- Born: October 1, 1982 (age 43) Ontario, Canada
- Occupations: Producer, Manager, Entrepreneur
- Label: OVO Sound

= Oliver El-Khatib =

Nordic-Lebanese Canadian producer and founder of OVO Sound

Oliver El-Khatib (born October 1, 1982) is a Nordic-Lebanese Canadian producer, manager and entrepreneur. He is the founder of the October's Very Own (OVO) and manager of Drake.

== Early life ==
Oliver El-Khatib is of Canadian, Lebanese, and Nordic heritage, whose grandparents hail from Canada, Lebanon, Finland, and Iceland. El-Khatib grew up between Toronto and London. He attended high school with OVO co-founder and Drake's long-time friend and producer Noah James Shebib, better known as 40, whom he met in grade nine homeroom.

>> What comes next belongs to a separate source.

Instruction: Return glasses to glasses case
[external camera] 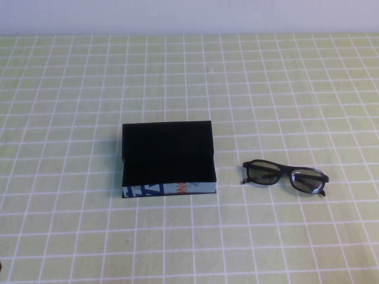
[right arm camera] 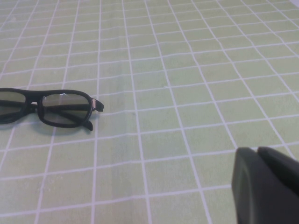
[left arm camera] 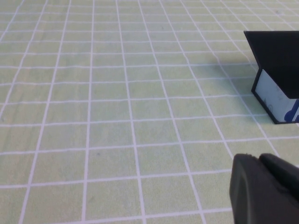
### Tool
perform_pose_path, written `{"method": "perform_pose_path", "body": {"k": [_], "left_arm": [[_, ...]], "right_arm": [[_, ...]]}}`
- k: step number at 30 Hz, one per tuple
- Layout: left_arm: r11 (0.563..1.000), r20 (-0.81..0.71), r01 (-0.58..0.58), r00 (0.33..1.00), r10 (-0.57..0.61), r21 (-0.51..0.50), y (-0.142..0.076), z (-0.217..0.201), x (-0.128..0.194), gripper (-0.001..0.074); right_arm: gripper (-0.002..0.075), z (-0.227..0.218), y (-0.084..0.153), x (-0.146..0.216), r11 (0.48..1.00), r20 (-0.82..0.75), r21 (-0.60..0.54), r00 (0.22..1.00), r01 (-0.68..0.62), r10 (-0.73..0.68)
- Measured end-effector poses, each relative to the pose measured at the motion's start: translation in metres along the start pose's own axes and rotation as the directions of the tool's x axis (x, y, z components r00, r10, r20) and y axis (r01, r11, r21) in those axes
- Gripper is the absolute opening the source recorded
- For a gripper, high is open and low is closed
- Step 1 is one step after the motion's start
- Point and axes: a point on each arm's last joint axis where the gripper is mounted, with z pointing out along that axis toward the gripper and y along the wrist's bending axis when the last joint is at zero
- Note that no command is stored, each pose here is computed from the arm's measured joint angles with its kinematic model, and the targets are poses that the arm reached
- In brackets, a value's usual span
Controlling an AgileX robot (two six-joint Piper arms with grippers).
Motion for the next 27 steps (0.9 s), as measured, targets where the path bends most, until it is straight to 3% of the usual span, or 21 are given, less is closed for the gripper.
{"method": "perform_pose_path", "body": {"k": [9, 15, 22, 27], "left_arm": [[1.0, 0.023, -0.004, 1.0, 0.004, 0.005, 0.0, 0.0, -0.002, -0.0004], [0.999, 0.158, -0.008, 0.987, 0.001, 0.043, -0.004, -0.001, -0.014, -0.0004], [0.991, 0.466, -0.038, 0.885, -0.027, 0.129, -0.012, -0.011, -0.042, -0.0004], [0.987, 0.552, -0.055, 0.833, -0.039, 0.152, -0.014, -0.016, -0.05, -0.0004]], "right_arm": [[-0.0018, 0.0, 0.0, -0.001, 1.0, 0.011, -0.001, 1.0, -0.002, 0.002], [-0.0018, -0.002, 0.0, -0.018, 1.0, 0.199, -0.005, 0.98, -0.004, 0.005], [-0.0018, -0.015, 0.001, -0.05, 1.0, 0.547, -0.01, 0.837, -0.003, 0.008], [-0.0018, -0.022, 0.001, -0.059, 1.0, 0.648, -0.012, 0.762, -0.002, 0.009]]}}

As a teen, El-Khatib found creative inspiration in skateboarding culture, visiting local record stores, including Toronto's Play De Record, studying album notes and tuning into Toronto's 88.1FM on Saturday mornings to hear new music. In his later teen years, he left school to pursue an internship at Toronto's now-defunct clothing store, Lounge, where he met Drake.

== Career ==
In 2007, El-Khatib worked as a buyer for Unitedfront, the parent company for Ransom, Goodfoot, and Nomad, three Toronto menswear boutiques. In 2008, Oliver assumed blogging duties for October's Very Own. As the only blogger for the new brand, El-Khatib's job was to promote outlets the OVO crew found interesting. Many of El-Khatib's early blog posts are fashion and music related.

When Drake fired his management in 2011, he hired El-Khatib to be his manager. As part of his managerial role, El-Khatib oversaw Drake's career and continued to build out the OVO brand to include full, seasonal clothing lines, and a record label, OVO Sound, which he formed with Drake and Shebib in 2012.

El-Khatib has also worked collaboratively with Drake and Shebib in the studio. He's listed in the production credits for the song, "The Resistance," from Drake's 2010 album, Thank Me Later when he suggested including a drum sample from the song "Ideas as Opiates" by Tears for Fears. El-Khatib was also listed as an executive producer on Drake's 2017 playlist, More Life. In 2015, El-Khatib and Drake formed October Firm, a music-focused collaborative project.

In 2015, El-Khatib struck up a partnership with Beats 1 on Apple Music and launched OVO Sound Radio, whose first episode aired July 11, 2015. According to El-Khatib, the purpose of OVO Sound Radio is to premier new music, showcase Toronto talent, and show fans that OVO has a pulse on where the industry and genre are headed.

El-Khatib has also established partnerships with the Air Jordan brand, Canada Goose, and Roots, among others. El-Khatib is a self-described worker and spends little time in the spotlight. He helped OVO expand internationally with the launch of UK and EU online stores and a brick-and-mortar store in London.